O senador e pré-candidato à Presidência Flávio Bolsonaro (PL) participou do Fórum da Liberdade, na PUCRS, nesta sexta-feira (10). Antes do Painel dos Presidenciáveis, falou rapidamente com a imprensa.
Flávio afirmou que não vê a polarização entre candidatos de direita — Romeu Zema (Novo), Ronaldo Caiado (PSD) e Aldo Rebelo (DC) — como um problema para o pleito eleitoral neste momento. Segundo ele, o grande problema é o atual presidente e pré-candidato, Luiz Inácio Lula da Silva.

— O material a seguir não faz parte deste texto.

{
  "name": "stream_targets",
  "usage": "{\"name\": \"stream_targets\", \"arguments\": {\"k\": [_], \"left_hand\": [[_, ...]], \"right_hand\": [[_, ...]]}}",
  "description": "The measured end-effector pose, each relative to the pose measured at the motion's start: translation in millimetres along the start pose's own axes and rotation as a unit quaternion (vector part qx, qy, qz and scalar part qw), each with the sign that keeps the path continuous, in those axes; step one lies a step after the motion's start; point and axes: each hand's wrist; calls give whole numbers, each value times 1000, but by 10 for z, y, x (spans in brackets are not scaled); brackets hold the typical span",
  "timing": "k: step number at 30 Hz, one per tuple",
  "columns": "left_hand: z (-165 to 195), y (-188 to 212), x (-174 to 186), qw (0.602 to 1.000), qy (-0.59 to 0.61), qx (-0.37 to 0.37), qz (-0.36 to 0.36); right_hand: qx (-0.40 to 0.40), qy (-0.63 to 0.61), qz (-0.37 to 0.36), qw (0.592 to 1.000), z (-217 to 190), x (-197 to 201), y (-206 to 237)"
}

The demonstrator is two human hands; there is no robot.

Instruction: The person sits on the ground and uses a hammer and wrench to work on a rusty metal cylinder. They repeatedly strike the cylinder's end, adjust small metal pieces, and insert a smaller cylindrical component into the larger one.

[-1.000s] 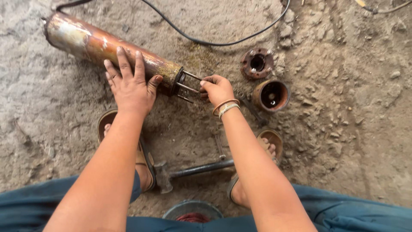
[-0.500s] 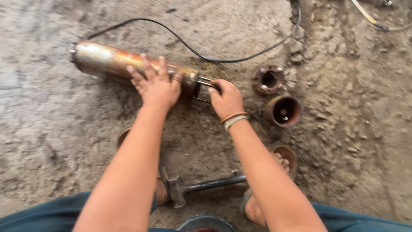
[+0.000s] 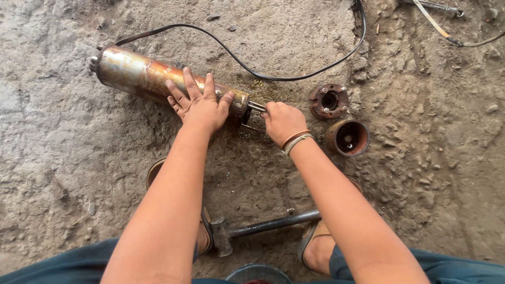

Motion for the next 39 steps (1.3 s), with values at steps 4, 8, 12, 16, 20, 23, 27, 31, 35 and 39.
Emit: {"name": "stream_targets", "arguments": {"k": [4, 8, 12, 16, 20, 23, 27, 31, 35, 39], "left_hand": [[-30, 28, -16, 1000, 14, -10, 10], [-80, 85, -6, 999, 16, -32, 23], [-142, 107, 36, 999, 16, -38, 7], [-182, 122, 55, 999, 23, -21, -15], [-281, 180, 44, 999, 32, -24, -13], [-378, 245, -6, 998, 54, -19, -8], [-487, 311, -123, 996, 84, 19, -20], [-651, 401, -222, 999, 20, -16, 36], [-731, 522, -260, 996, -36, -59, 64], [-669, 688, -259, 999, -6, -35, 28]], "right_hand": [[61, 52, 12, 997, 12, 43, 19], [106, 83, -5, 991, 28, 52, 63], [94, 51, -12, 994, 3, 7, 130], [46, 49, -25, 997, -105, -74, 216], [-16, 41, -13, 999, -275, -206, 341], [-41, 11, -45, 998, -370, -302, 440], [-12, 2, -105, 994, -492, -429, 537], [-44, -13, -101, 994, -624, -542, 594], [-45, -12, -56, 997, -668, -539, 551], [6, -19, -45, 999, -735, -424, 423]]}}
Point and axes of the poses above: each hand's wrist, its own y-axis away from the middle knuckle, its own x-axis out of the back of the hand, z = x × y, and after that the axes turned 8 degrees about -z, right-handed
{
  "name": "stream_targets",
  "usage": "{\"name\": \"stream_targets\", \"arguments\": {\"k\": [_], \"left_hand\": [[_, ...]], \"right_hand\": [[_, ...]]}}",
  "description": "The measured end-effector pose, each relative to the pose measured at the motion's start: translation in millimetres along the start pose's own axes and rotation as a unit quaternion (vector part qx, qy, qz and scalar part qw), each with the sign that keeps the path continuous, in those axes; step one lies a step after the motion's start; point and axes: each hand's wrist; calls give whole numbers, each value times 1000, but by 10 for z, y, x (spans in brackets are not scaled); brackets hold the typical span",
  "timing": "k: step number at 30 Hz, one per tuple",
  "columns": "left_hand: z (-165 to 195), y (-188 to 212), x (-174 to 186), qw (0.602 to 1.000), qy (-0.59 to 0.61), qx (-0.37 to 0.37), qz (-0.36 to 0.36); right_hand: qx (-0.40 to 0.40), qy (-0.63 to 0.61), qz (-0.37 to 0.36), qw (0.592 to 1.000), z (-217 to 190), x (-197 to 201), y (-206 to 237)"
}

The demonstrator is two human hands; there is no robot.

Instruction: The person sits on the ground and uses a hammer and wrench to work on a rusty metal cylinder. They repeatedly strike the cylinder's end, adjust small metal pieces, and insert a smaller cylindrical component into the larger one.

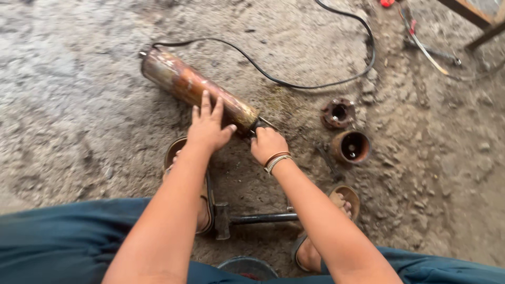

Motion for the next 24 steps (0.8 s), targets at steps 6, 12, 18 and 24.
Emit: {"name": "stream_targets", "arguments": {"k": [6, 12, 18, 24], "left_hand": [[31, 208, 60, 996, 74, 42, -5], [266, 191, -269, 912, 364, 170, 83], [279, 91, -329, 850, 456, 236, 117], [486, -75, -432, 798, 518, 272, 145]], "right_hand": [[-130, -102, -87, 982, -190, 203, -113], [-93, -111, -60, 988, -117, 197, -67], [-86, -106, -51, 989, -63, 90, 100], [-138, -165, -78, 973, 230, -34, 356]]}}
Point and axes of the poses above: each hand's wrist, its own y-axis away from the middle knuckle, its own x-axis out of the back of the hand, z = x × y, and after that the axes turned 8 degrees about -z, right-handed
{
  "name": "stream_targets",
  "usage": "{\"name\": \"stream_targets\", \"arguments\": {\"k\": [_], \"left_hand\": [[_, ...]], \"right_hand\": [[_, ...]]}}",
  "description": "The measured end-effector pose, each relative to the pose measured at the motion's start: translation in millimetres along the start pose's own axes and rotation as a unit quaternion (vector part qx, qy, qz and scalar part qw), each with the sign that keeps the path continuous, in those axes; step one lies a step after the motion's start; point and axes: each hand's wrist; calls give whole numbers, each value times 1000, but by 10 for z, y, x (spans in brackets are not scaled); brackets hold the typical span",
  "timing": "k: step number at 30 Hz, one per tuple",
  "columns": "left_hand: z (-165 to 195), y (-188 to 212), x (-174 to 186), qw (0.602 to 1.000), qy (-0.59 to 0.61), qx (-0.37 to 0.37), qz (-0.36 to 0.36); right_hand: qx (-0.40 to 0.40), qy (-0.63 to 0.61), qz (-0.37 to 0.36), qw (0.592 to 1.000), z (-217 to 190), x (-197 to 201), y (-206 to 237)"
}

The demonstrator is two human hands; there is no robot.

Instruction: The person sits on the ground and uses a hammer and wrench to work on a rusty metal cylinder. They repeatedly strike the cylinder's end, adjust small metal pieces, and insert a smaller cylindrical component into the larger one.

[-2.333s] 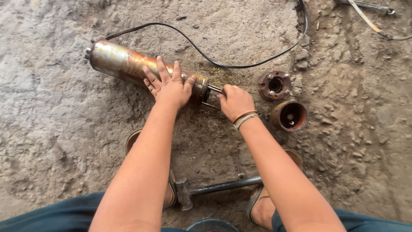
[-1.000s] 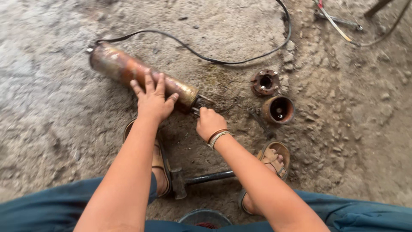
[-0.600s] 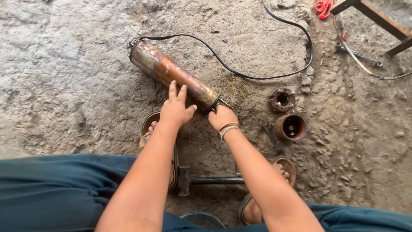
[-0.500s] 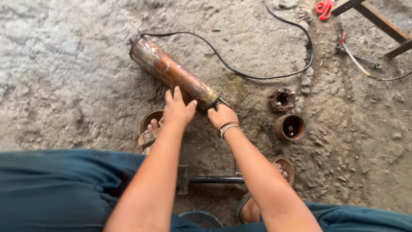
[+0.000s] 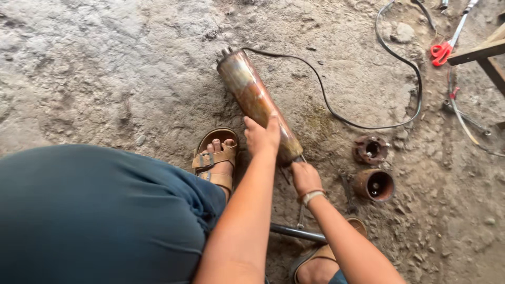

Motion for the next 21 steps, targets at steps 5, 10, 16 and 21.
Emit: {"name": "stream_targets", "arguments": {"k": [5, 10, 16, 21], "left_hand": [[-22, 249, -161, 998, -20, 62, -7], [-193, 535, -100, 989, -47, 88, -108], [-299, 1019, -282, 973, 180, 74, -124], [-64, 1039, -99, 937, 306, 81, -146]], "right_hand": [[120, 161, -1, 980, 513, 75, 174], [-65, -41, -40, 996, 923, 408, 559], [-83, 26, -113, 990, 702, 1015, 1217], [-136, 47, -139, 980, -190, 1398, 1416]]}}
Point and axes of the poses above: each hand's wrist, its own y-axis away from the middle knuckle, its own x-axis out of the back of the hand, z = x × y, and after that the axes turned 8 degrees about -z, right-handed
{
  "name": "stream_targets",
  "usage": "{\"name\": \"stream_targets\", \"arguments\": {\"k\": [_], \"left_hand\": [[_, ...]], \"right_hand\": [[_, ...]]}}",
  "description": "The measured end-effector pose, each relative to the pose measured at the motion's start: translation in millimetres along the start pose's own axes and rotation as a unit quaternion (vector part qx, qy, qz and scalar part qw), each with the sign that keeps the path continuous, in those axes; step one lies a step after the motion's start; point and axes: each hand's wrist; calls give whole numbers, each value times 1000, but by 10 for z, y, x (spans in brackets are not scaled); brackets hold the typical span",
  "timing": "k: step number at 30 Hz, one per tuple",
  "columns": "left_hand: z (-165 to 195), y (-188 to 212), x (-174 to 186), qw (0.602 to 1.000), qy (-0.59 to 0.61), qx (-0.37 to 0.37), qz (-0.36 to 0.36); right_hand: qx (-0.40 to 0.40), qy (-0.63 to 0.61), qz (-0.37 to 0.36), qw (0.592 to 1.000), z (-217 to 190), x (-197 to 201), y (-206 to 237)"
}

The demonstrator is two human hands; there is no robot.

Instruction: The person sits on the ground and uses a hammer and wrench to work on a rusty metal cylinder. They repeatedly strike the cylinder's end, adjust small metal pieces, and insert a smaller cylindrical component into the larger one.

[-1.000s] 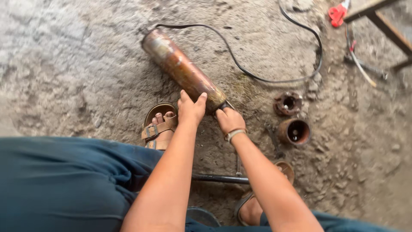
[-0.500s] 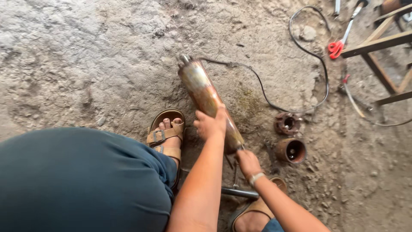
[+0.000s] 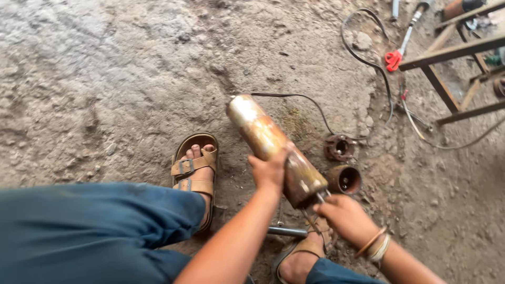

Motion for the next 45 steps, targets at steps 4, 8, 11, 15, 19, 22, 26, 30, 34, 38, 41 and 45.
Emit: {"name": "stream_targets", "arguments": {"k": [4, 8, 11, 15, 19, 22, 26, 30, 34, 38, 41, 45], "left_hand": [[300, 82, 98, 976, 175, 6, -127], [465, 207, 146, 924, 304, -17, -230], [613, 199, 207, 865, 399, -36, -301], [765, 158, 305, 845, 432, -52, -310], [818, 199, 278, 849, 449, -38, -276], [896, 222, 193, 852, 449, -21, -268], [1054, 205, 56, 867, 438, 9, -238], [1202, 118, -72, 869, 435, -15, -237], [1290, 12, -189, 859, 453, -24, -237], [1305, 4, -262, 862, 462, 7, -210], [1320, 47, -315, 872, 463, -2, -161], [1366, 93, -381, 876, 472, -4, -101]], "right_hand": [[38, 31, -26, 998, -787, 326, 268], [55, 48, -54, 996, -1404, 451, 547], [48, 10, -79, 996, -1828, 450, 778], [89, 11, -70, 993, -2244, 478, 1046], [252, -13, 29, 967, -2095, 947, 1173], [378, 50, 99, 919, -1792, 1155, 961], [341, -17, -39, 939, -1571, 1175, 699], [382, 15, 15, 924, -1552, 929, 579], [508, 118, 177, 834, -1545, 815, 518], [483, 273, 261, 790, -1611, 902, 443], [457, 337, 244, 786, -1733, 976, 381], [448, 407, 288, 742, -1816, 1036, 346]]}}
Point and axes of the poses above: each hand's wrist, its own y-axis away from the middle knuckle, its own x-axis out of the back of the hand, z = x × y, and after that the axes turned 8 degrees about -z, right-handed
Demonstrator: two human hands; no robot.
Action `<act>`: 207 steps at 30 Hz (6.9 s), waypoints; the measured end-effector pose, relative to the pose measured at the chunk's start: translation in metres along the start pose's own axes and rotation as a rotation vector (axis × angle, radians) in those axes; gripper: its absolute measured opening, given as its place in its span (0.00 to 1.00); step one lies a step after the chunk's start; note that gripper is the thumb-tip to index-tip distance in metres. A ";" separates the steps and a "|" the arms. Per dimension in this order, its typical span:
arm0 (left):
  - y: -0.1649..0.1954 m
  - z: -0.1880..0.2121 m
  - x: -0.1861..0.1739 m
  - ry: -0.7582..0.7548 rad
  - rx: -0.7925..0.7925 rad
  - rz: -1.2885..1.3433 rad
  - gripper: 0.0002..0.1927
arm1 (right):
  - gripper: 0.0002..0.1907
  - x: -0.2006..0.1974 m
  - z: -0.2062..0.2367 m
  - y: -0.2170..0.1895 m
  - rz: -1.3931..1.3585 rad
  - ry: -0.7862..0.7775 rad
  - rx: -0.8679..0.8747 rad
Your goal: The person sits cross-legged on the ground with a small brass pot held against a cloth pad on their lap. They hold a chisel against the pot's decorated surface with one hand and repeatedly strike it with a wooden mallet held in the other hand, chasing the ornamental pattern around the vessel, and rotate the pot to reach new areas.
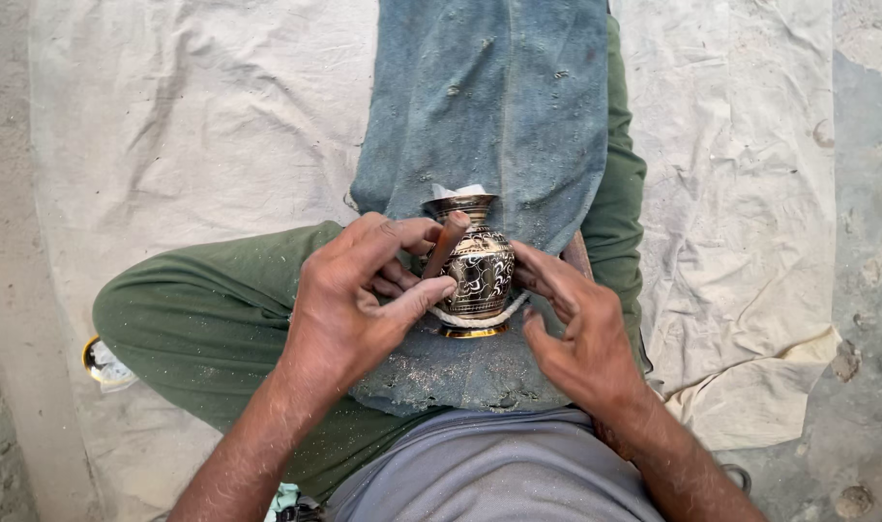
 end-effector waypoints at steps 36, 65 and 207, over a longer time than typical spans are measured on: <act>0.043 -0.004 0.015 -0.022 0.300 -0.057 0.24 | 0.13 -0.128 0.047 -0.037 0.680 0.137 0.010; 0.043 -0.001 0.021 0.039 0.317 -0.128 0.22 | 0.20 -0.149 0.016 -0.043 1.011 -0.087 0.115; 0.055 -0.012 0.022 0.009 0.336 -0.236 0.21 | 0.15 -0.140 0.018 -0.015 0.516 0.178 0.037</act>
Point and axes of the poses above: each hand's wrist, its own z-axis away from the middle knuckle, its own x-axis out of the palm, y = z × x, the point moved 4 cm from there along -z, towards the middle knuckle, and after that the axes turned 10 degrees about -x, right-handed, at the moved point
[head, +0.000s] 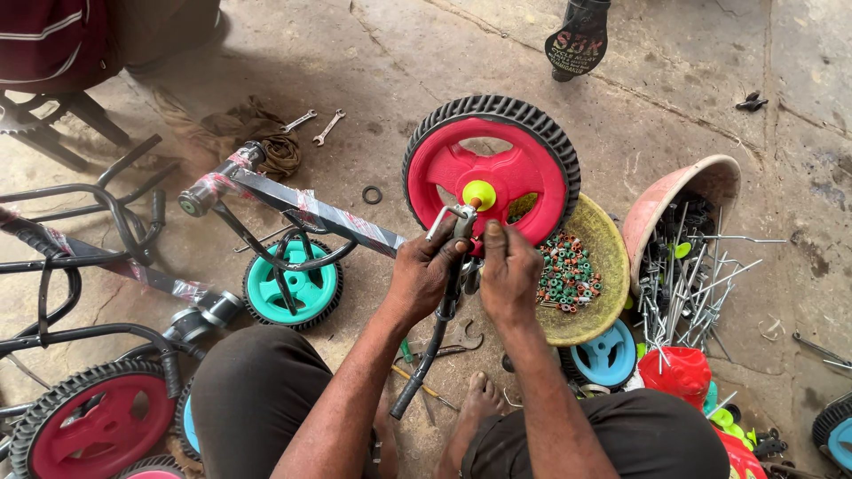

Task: The person assembles a child's tricycle by attaching a red wheel to the frame. They use a wrench to tighten the axle nut and insert a metal pin to secure the wheel in place.

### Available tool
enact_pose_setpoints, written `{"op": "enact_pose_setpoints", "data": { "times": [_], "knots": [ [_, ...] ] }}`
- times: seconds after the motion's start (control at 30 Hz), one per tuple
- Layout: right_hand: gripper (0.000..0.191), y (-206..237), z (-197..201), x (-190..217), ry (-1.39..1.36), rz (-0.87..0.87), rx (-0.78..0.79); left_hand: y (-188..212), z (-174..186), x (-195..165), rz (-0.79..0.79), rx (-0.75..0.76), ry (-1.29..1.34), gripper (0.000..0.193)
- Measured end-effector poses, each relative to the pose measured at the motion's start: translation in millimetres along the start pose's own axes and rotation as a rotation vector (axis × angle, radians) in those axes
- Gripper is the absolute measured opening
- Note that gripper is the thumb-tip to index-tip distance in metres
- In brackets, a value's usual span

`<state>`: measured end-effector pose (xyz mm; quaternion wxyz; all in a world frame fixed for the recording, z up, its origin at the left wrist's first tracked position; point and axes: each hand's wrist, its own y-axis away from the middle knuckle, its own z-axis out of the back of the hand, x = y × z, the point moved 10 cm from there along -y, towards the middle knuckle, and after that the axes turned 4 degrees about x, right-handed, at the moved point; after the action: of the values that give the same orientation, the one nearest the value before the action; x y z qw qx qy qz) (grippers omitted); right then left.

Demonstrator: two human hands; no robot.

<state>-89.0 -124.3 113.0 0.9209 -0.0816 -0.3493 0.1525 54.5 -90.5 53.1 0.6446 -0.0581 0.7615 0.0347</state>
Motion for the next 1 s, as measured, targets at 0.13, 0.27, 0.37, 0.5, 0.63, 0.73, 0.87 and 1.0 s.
{"op": "enact_pose_setpoints", "data": {
  "times": [0.13, 0.27, 0.37, 0.5, 0.63, 0.73, 0.87, 1.0],
  "knots": [
    [0.021, 13.1, 11.8, 50.7, 0.172, 0.424, -0.010, 0.0, 0.7, 7.1, 0.055, 0.002, -0.062, 0.035],
    [0.015, 4.8, -0.1, 28.2, 0.422, 0.138, 0.249, 1.3, 0.1, 10.4, 0.065, -0.006, -0.043, 0.035],
    [0.019, 11.6, 10.8, 51.7, 0.394, 0.300, 0.159, 2.1, 1.7, 6.8, 0.012, -0.029, 0.020, 0.036],
    [0.025, 8.3, 6.4, 47.4, 0.415, 0.216, 0.243, 0.0, 2.4, 0.5, -0.036, -0.023, -0.131, 0.030],
    [0.031, 6.6, 1.4, 44.8, 0.412, 0.128, 0.328, 2.2, 3.7, -1.2, -0.046, -0.024, -0.093, 0.026],
    [0.032, -0.3, 23.7, 61.8, 0.353, 0.229, 0.160, 2.7, 3.4, -13.6, -0.160, -0.029, -0.168, 0.023],
    [0.030, 1.9, 15.2, 54.9, 0.329, 0.152, 0.308, 8.8, 1.1, -8.6, -0.141, -0.025, -0.163, 0.020],
    [0.021, -2.5, 24.0, 61.2, 0.200, 0.212, 0.235, 0.8, 1.8, -0.3, -0.111, -0.059, -0.217, 0.032]
  ]
}}
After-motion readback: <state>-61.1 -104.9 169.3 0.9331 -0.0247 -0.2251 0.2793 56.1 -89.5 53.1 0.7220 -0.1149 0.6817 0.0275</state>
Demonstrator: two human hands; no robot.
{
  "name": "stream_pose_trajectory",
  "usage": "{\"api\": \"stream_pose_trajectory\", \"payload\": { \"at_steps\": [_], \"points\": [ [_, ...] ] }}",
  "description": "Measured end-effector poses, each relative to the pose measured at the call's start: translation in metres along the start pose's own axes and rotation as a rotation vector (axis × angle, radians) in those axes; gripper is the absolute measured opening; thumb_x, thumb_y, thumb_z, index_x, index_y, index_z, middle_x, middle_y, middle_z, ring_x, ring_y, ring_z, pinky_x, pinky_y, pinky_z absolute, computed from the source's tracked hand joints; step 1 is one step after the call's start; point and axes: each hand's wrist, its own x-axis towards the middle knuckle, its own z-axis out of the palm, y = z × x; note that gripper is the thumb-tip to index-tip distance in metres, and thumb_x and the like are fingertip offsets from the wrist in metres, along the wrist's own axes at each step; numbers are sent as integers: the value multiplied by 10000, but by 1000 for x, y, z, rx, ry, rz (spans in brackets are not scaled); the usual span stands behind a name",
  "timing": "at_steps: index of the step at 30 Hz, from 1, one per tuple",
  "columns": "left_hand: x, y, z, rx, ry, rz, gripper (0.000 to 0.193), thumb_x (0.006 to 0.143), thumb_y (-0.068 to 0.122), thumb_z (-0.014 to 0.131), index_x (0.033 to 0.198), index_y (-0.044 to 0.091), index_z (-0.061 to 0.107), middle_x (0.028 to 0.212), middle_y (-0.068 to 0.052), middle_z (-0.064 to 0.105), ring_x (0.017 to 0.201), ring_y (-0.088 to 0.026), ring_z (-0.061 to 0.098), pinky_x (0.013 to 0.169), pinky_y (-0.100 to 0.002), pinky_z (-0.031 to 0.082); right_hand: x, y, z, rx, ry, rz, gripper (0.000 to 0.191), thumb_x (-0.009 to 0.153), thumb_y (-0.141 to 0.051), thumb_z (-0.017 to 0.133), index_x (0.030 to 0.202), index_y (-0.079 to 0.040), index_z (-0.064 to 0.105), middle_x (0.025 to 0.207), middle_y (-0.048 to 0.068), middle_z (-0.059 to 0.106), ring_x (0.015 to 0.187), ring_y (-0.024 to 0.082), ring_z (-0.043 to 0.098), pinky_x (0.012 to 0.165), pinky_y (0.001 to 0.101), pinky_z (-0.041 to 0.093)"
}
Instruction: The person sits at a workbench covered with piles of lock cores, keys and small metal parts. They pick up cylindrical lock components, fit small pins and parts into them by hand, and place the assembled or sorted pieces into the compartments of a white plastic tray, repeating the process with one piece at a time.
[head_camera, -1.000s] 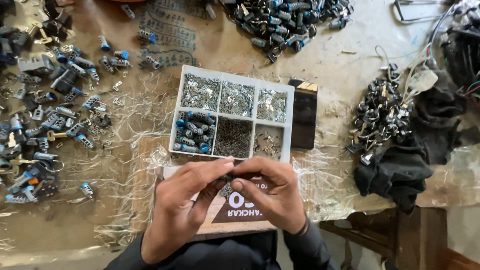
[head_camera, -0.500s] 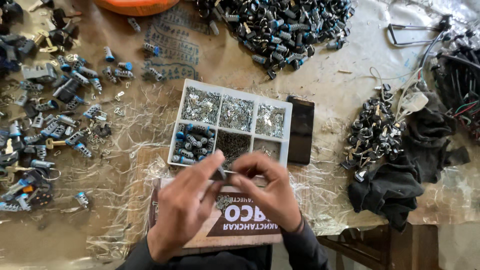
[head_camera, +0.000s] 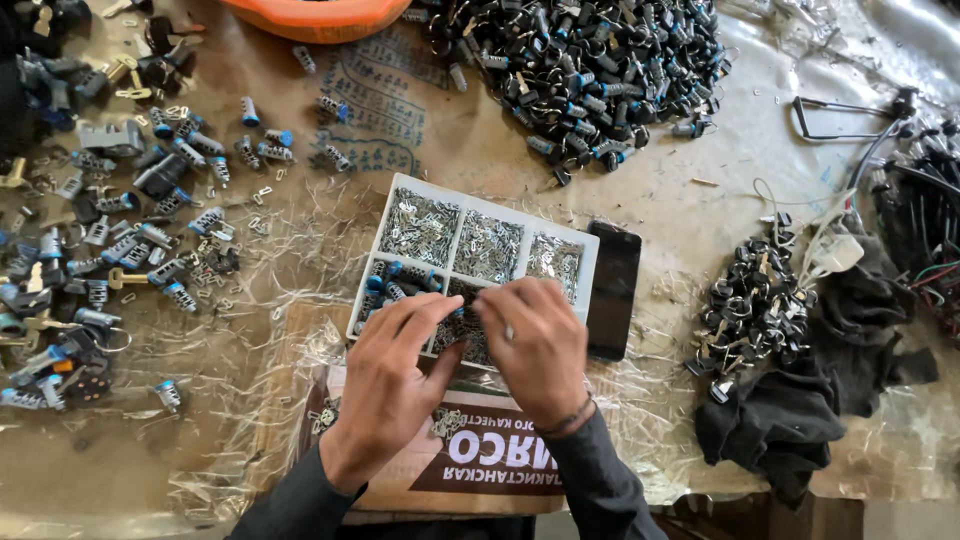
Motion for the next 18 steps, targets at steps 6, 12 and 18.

— Acho que todos são nomes que têm um alinhamento de centro-direita. Eu acho que o debate é importante, ainda mais num espaço como esse. Acho que quem tem problema não é a direita; quem tem problema é a esquerda, que só tem um candidato, e horroroso. É uma mercadoria vencida, um produto fadigado, que é o Lula. E não tem absolutamente ninguém que possa substituí-lo. Então, aqui do nosso lado, eu fico bem confortável. Em função da covardia que o presidente Bolsonaro sofreu, a grande farsa que foi montada para deixá-lo fora do jogo político, ele me deu essa missão. Eu espero e peço a Deus todo dia para me dar sabedoria e força para cumpri-la bem — disse.
Questionado sobre a viabilidade de uma "frente ampla" entre candidatos de direita, o senador acredita que isso possa ocorrer em um futuro próximo.
— Acho que isso vai acontecer de forma natural, seja em um primeiro momento, seja na eleição, se houver um segundo turno. Há uma convergência de todos para que o Brasil volte a prosperar. O primeiro passo é tirar o PT do governo. Acho que esse é o alinhamento principal que une a todos nós.